A patient had a throat cancer, requiring a series of chemotherapy with radiation treatment which offered him a chance of saving his vocal cords. Out of pocket expenses depleted him financially, such that he could not afford the exorbitant health insurance premiums to continue his coverage. His colleagues pitch in to pay for his premium. Now he can't change his job because of his pre-existing condition.

 

The physician who relayed above story himself had a prostate cancer and incurred a bill of $63,000 which fortunately was covered by his insurance. The question that nags him was ethical - how many men out there have had such a condition but do not have insurance and no financial resources to get medical intervention?  

 

Dr. V. was approached by a man who was diagnosed with a treatable condition, and was prescribed a medication that would cost him $400 a month. The man said, "Don't you think I'm better off dead?"

 

It does not matter if the story was that of a seeming minor condition, like that of a daughter who had a lingering problem, but delayed being seen by a physician because she does not have insurance. It still tears the audience's heart apart.

 

Dr. V. contributed the following note for this report: "Of course the fear conservatives express concerning nepotism of government role in health care can be answered thus:  (1) Private insurers provide only negative input. (2) Government already has oversight for research funding [NIH] / pharmaceuticals [FDA]... and overall is well respected for its performance. (3) The broader issue of mistrusting government shows that the profit motive dominates to the point that a concept of public service as a noble cause fails to even resonate. (4) Have we learned nothing as the 'collapse' of excessive profiteering by banks, realtors, car-makers, hedge funds and CEOs unwinds while sucking away our retirement savings? Can we really trust such people and institutions to do a better job than our government? (5) What is the proper role of government? What does our vote mean if we so mistrust our elected officials? If money is all that matters , note USA's per-capita income in 2002 at $34,100 vs Canada's $21,130...but 'human dev.index' puts Canada 3rd vs USA 6th. [Financial Times World Desk Reference]  - There is more to life than 'just the bucks', and government is 'more than just bureaucracy'.  Vid."

 

NOTE: 11 out of 14 attendees submitted the form, but all participated in an animated discussion.

 

  1. Clearly identified as the biggest problem in the health care system is the cost of the profit motive private health insurance, with its yearly steep premium hikes, with increases in deductibles, co-pays and out of pocket expenses; the wasted health care dollars that goes to insurance advertising, CEO salaries, and profits of multiple insurance companies.  "Too complex, too profit driven, the insurance companies consider health care a PRIVILEGE, but they retain the RIGHT to deny coverage."
  2. Best way for policy makers to develop a plan to address the health system problems?  Majority of the attendees checked community meetings, traditional town hall meetings, a White House Health Care Summit, surveys that solicit ideas on reform. However, an additional category put forth was explanation of the real costs and taxpayer subsidies of our current system. Common belief was that a combination of these means will only work if Congress and the President listen and pass HR676.
  3. As for additional input and information that would best help to continue to participate in this great debate - the unanimous voice at the Rumney meeting was to stop talking about the problem and proceed to solve it by implementation of the single payer national health plan as embodied in HR676.

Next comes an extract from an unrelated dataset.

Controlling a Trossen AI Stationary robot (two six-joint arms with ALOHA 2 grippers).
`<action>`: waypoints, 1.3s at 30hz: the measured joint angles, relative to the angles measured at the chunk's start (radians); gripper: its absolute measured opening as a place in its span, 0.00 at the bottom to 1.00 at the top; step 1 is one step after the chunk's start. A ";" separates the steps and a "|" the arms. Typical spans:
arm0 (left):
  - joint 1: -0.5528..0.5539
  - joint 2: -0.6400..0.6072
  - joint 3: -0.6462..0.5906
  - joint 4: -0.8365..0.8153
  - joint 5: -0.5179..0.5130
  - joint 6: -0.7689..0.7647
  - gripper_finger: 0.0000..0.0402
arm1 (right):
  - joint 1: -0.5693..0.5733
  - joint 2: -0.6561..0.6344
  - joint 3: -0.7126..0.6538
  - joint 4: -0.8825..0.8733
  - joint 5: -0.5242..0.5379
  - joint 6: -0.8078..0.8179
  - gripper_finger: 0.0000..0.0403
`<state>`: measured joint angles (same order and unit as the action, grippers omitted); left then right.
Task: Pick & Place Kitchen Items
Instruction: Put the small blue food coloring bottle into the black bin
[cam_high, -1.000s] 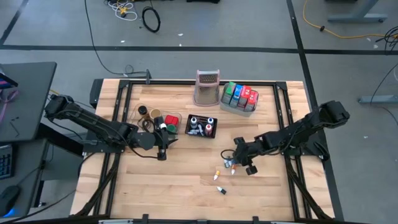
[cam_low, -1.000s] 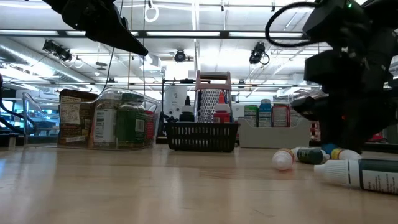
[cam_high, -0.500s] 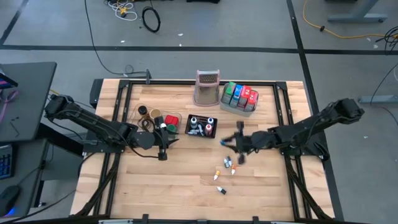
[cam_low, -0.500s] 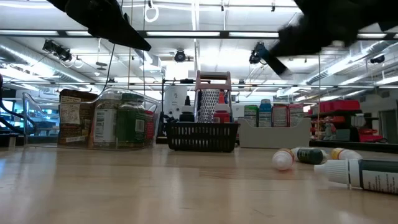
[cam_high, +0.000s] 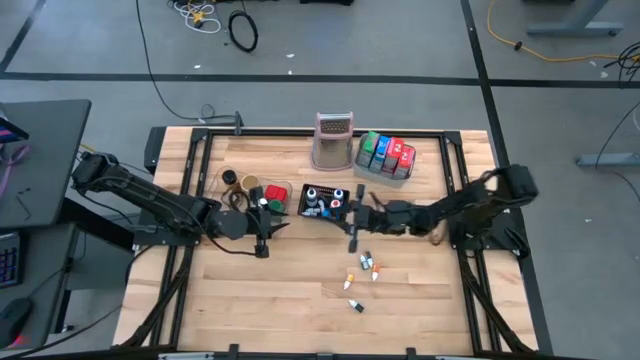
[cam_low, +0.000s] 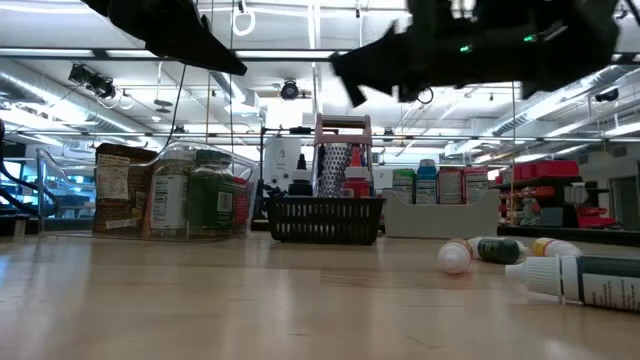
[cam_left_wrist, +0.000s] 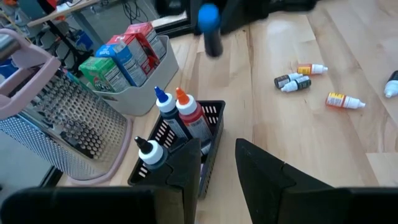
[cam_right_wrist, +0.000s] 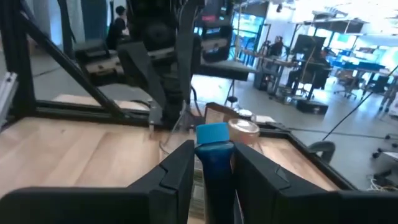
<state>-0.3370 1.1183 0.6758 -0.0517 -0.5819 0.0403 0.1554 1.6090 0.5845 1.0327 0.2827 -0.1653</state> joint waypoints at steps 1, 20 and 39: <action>0.000 0.000 0.000 0.000 0.000 0.001 0.27 | -0.005 0.036 0.029 0.006 -0.008 0.000 0.27; 0.000 0.000 0.000 0.001 0.000 -0.002 0.27 | -0.071 0.285 0.472 -0.678 0.065 0.059 0.27; 0.000 0.000 0.000 0.009 0.000 -0.002 0.27 | -0.077 0.289 0.471 -0.743 0.140 -0.083 0.39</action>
<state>-0.3370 1.1182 0.6754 -0.0424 -0.5823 0.0380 0.0787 1.8977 1.0554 0.2893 0.4232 -0.2478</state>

Our group wanted to convey great expectations for real change. The health care debate has been going on nearly forever, and with the current deepening economic crisis, the decades of insurance and drug industry bailout at the expense of taxpayers has to stop.  There is a huge boil plaguing our nation's health care, the site of pointing has never been so blatantly visible and ready for incision.  HR676 is the instrument to do this procedure.  We part with the saying - "SOMETIMES IT TAKES A GENIUS TO NOTICE THE OBVIOUS." We hope there is sufficient genius within the Obama/Daschle team to notice.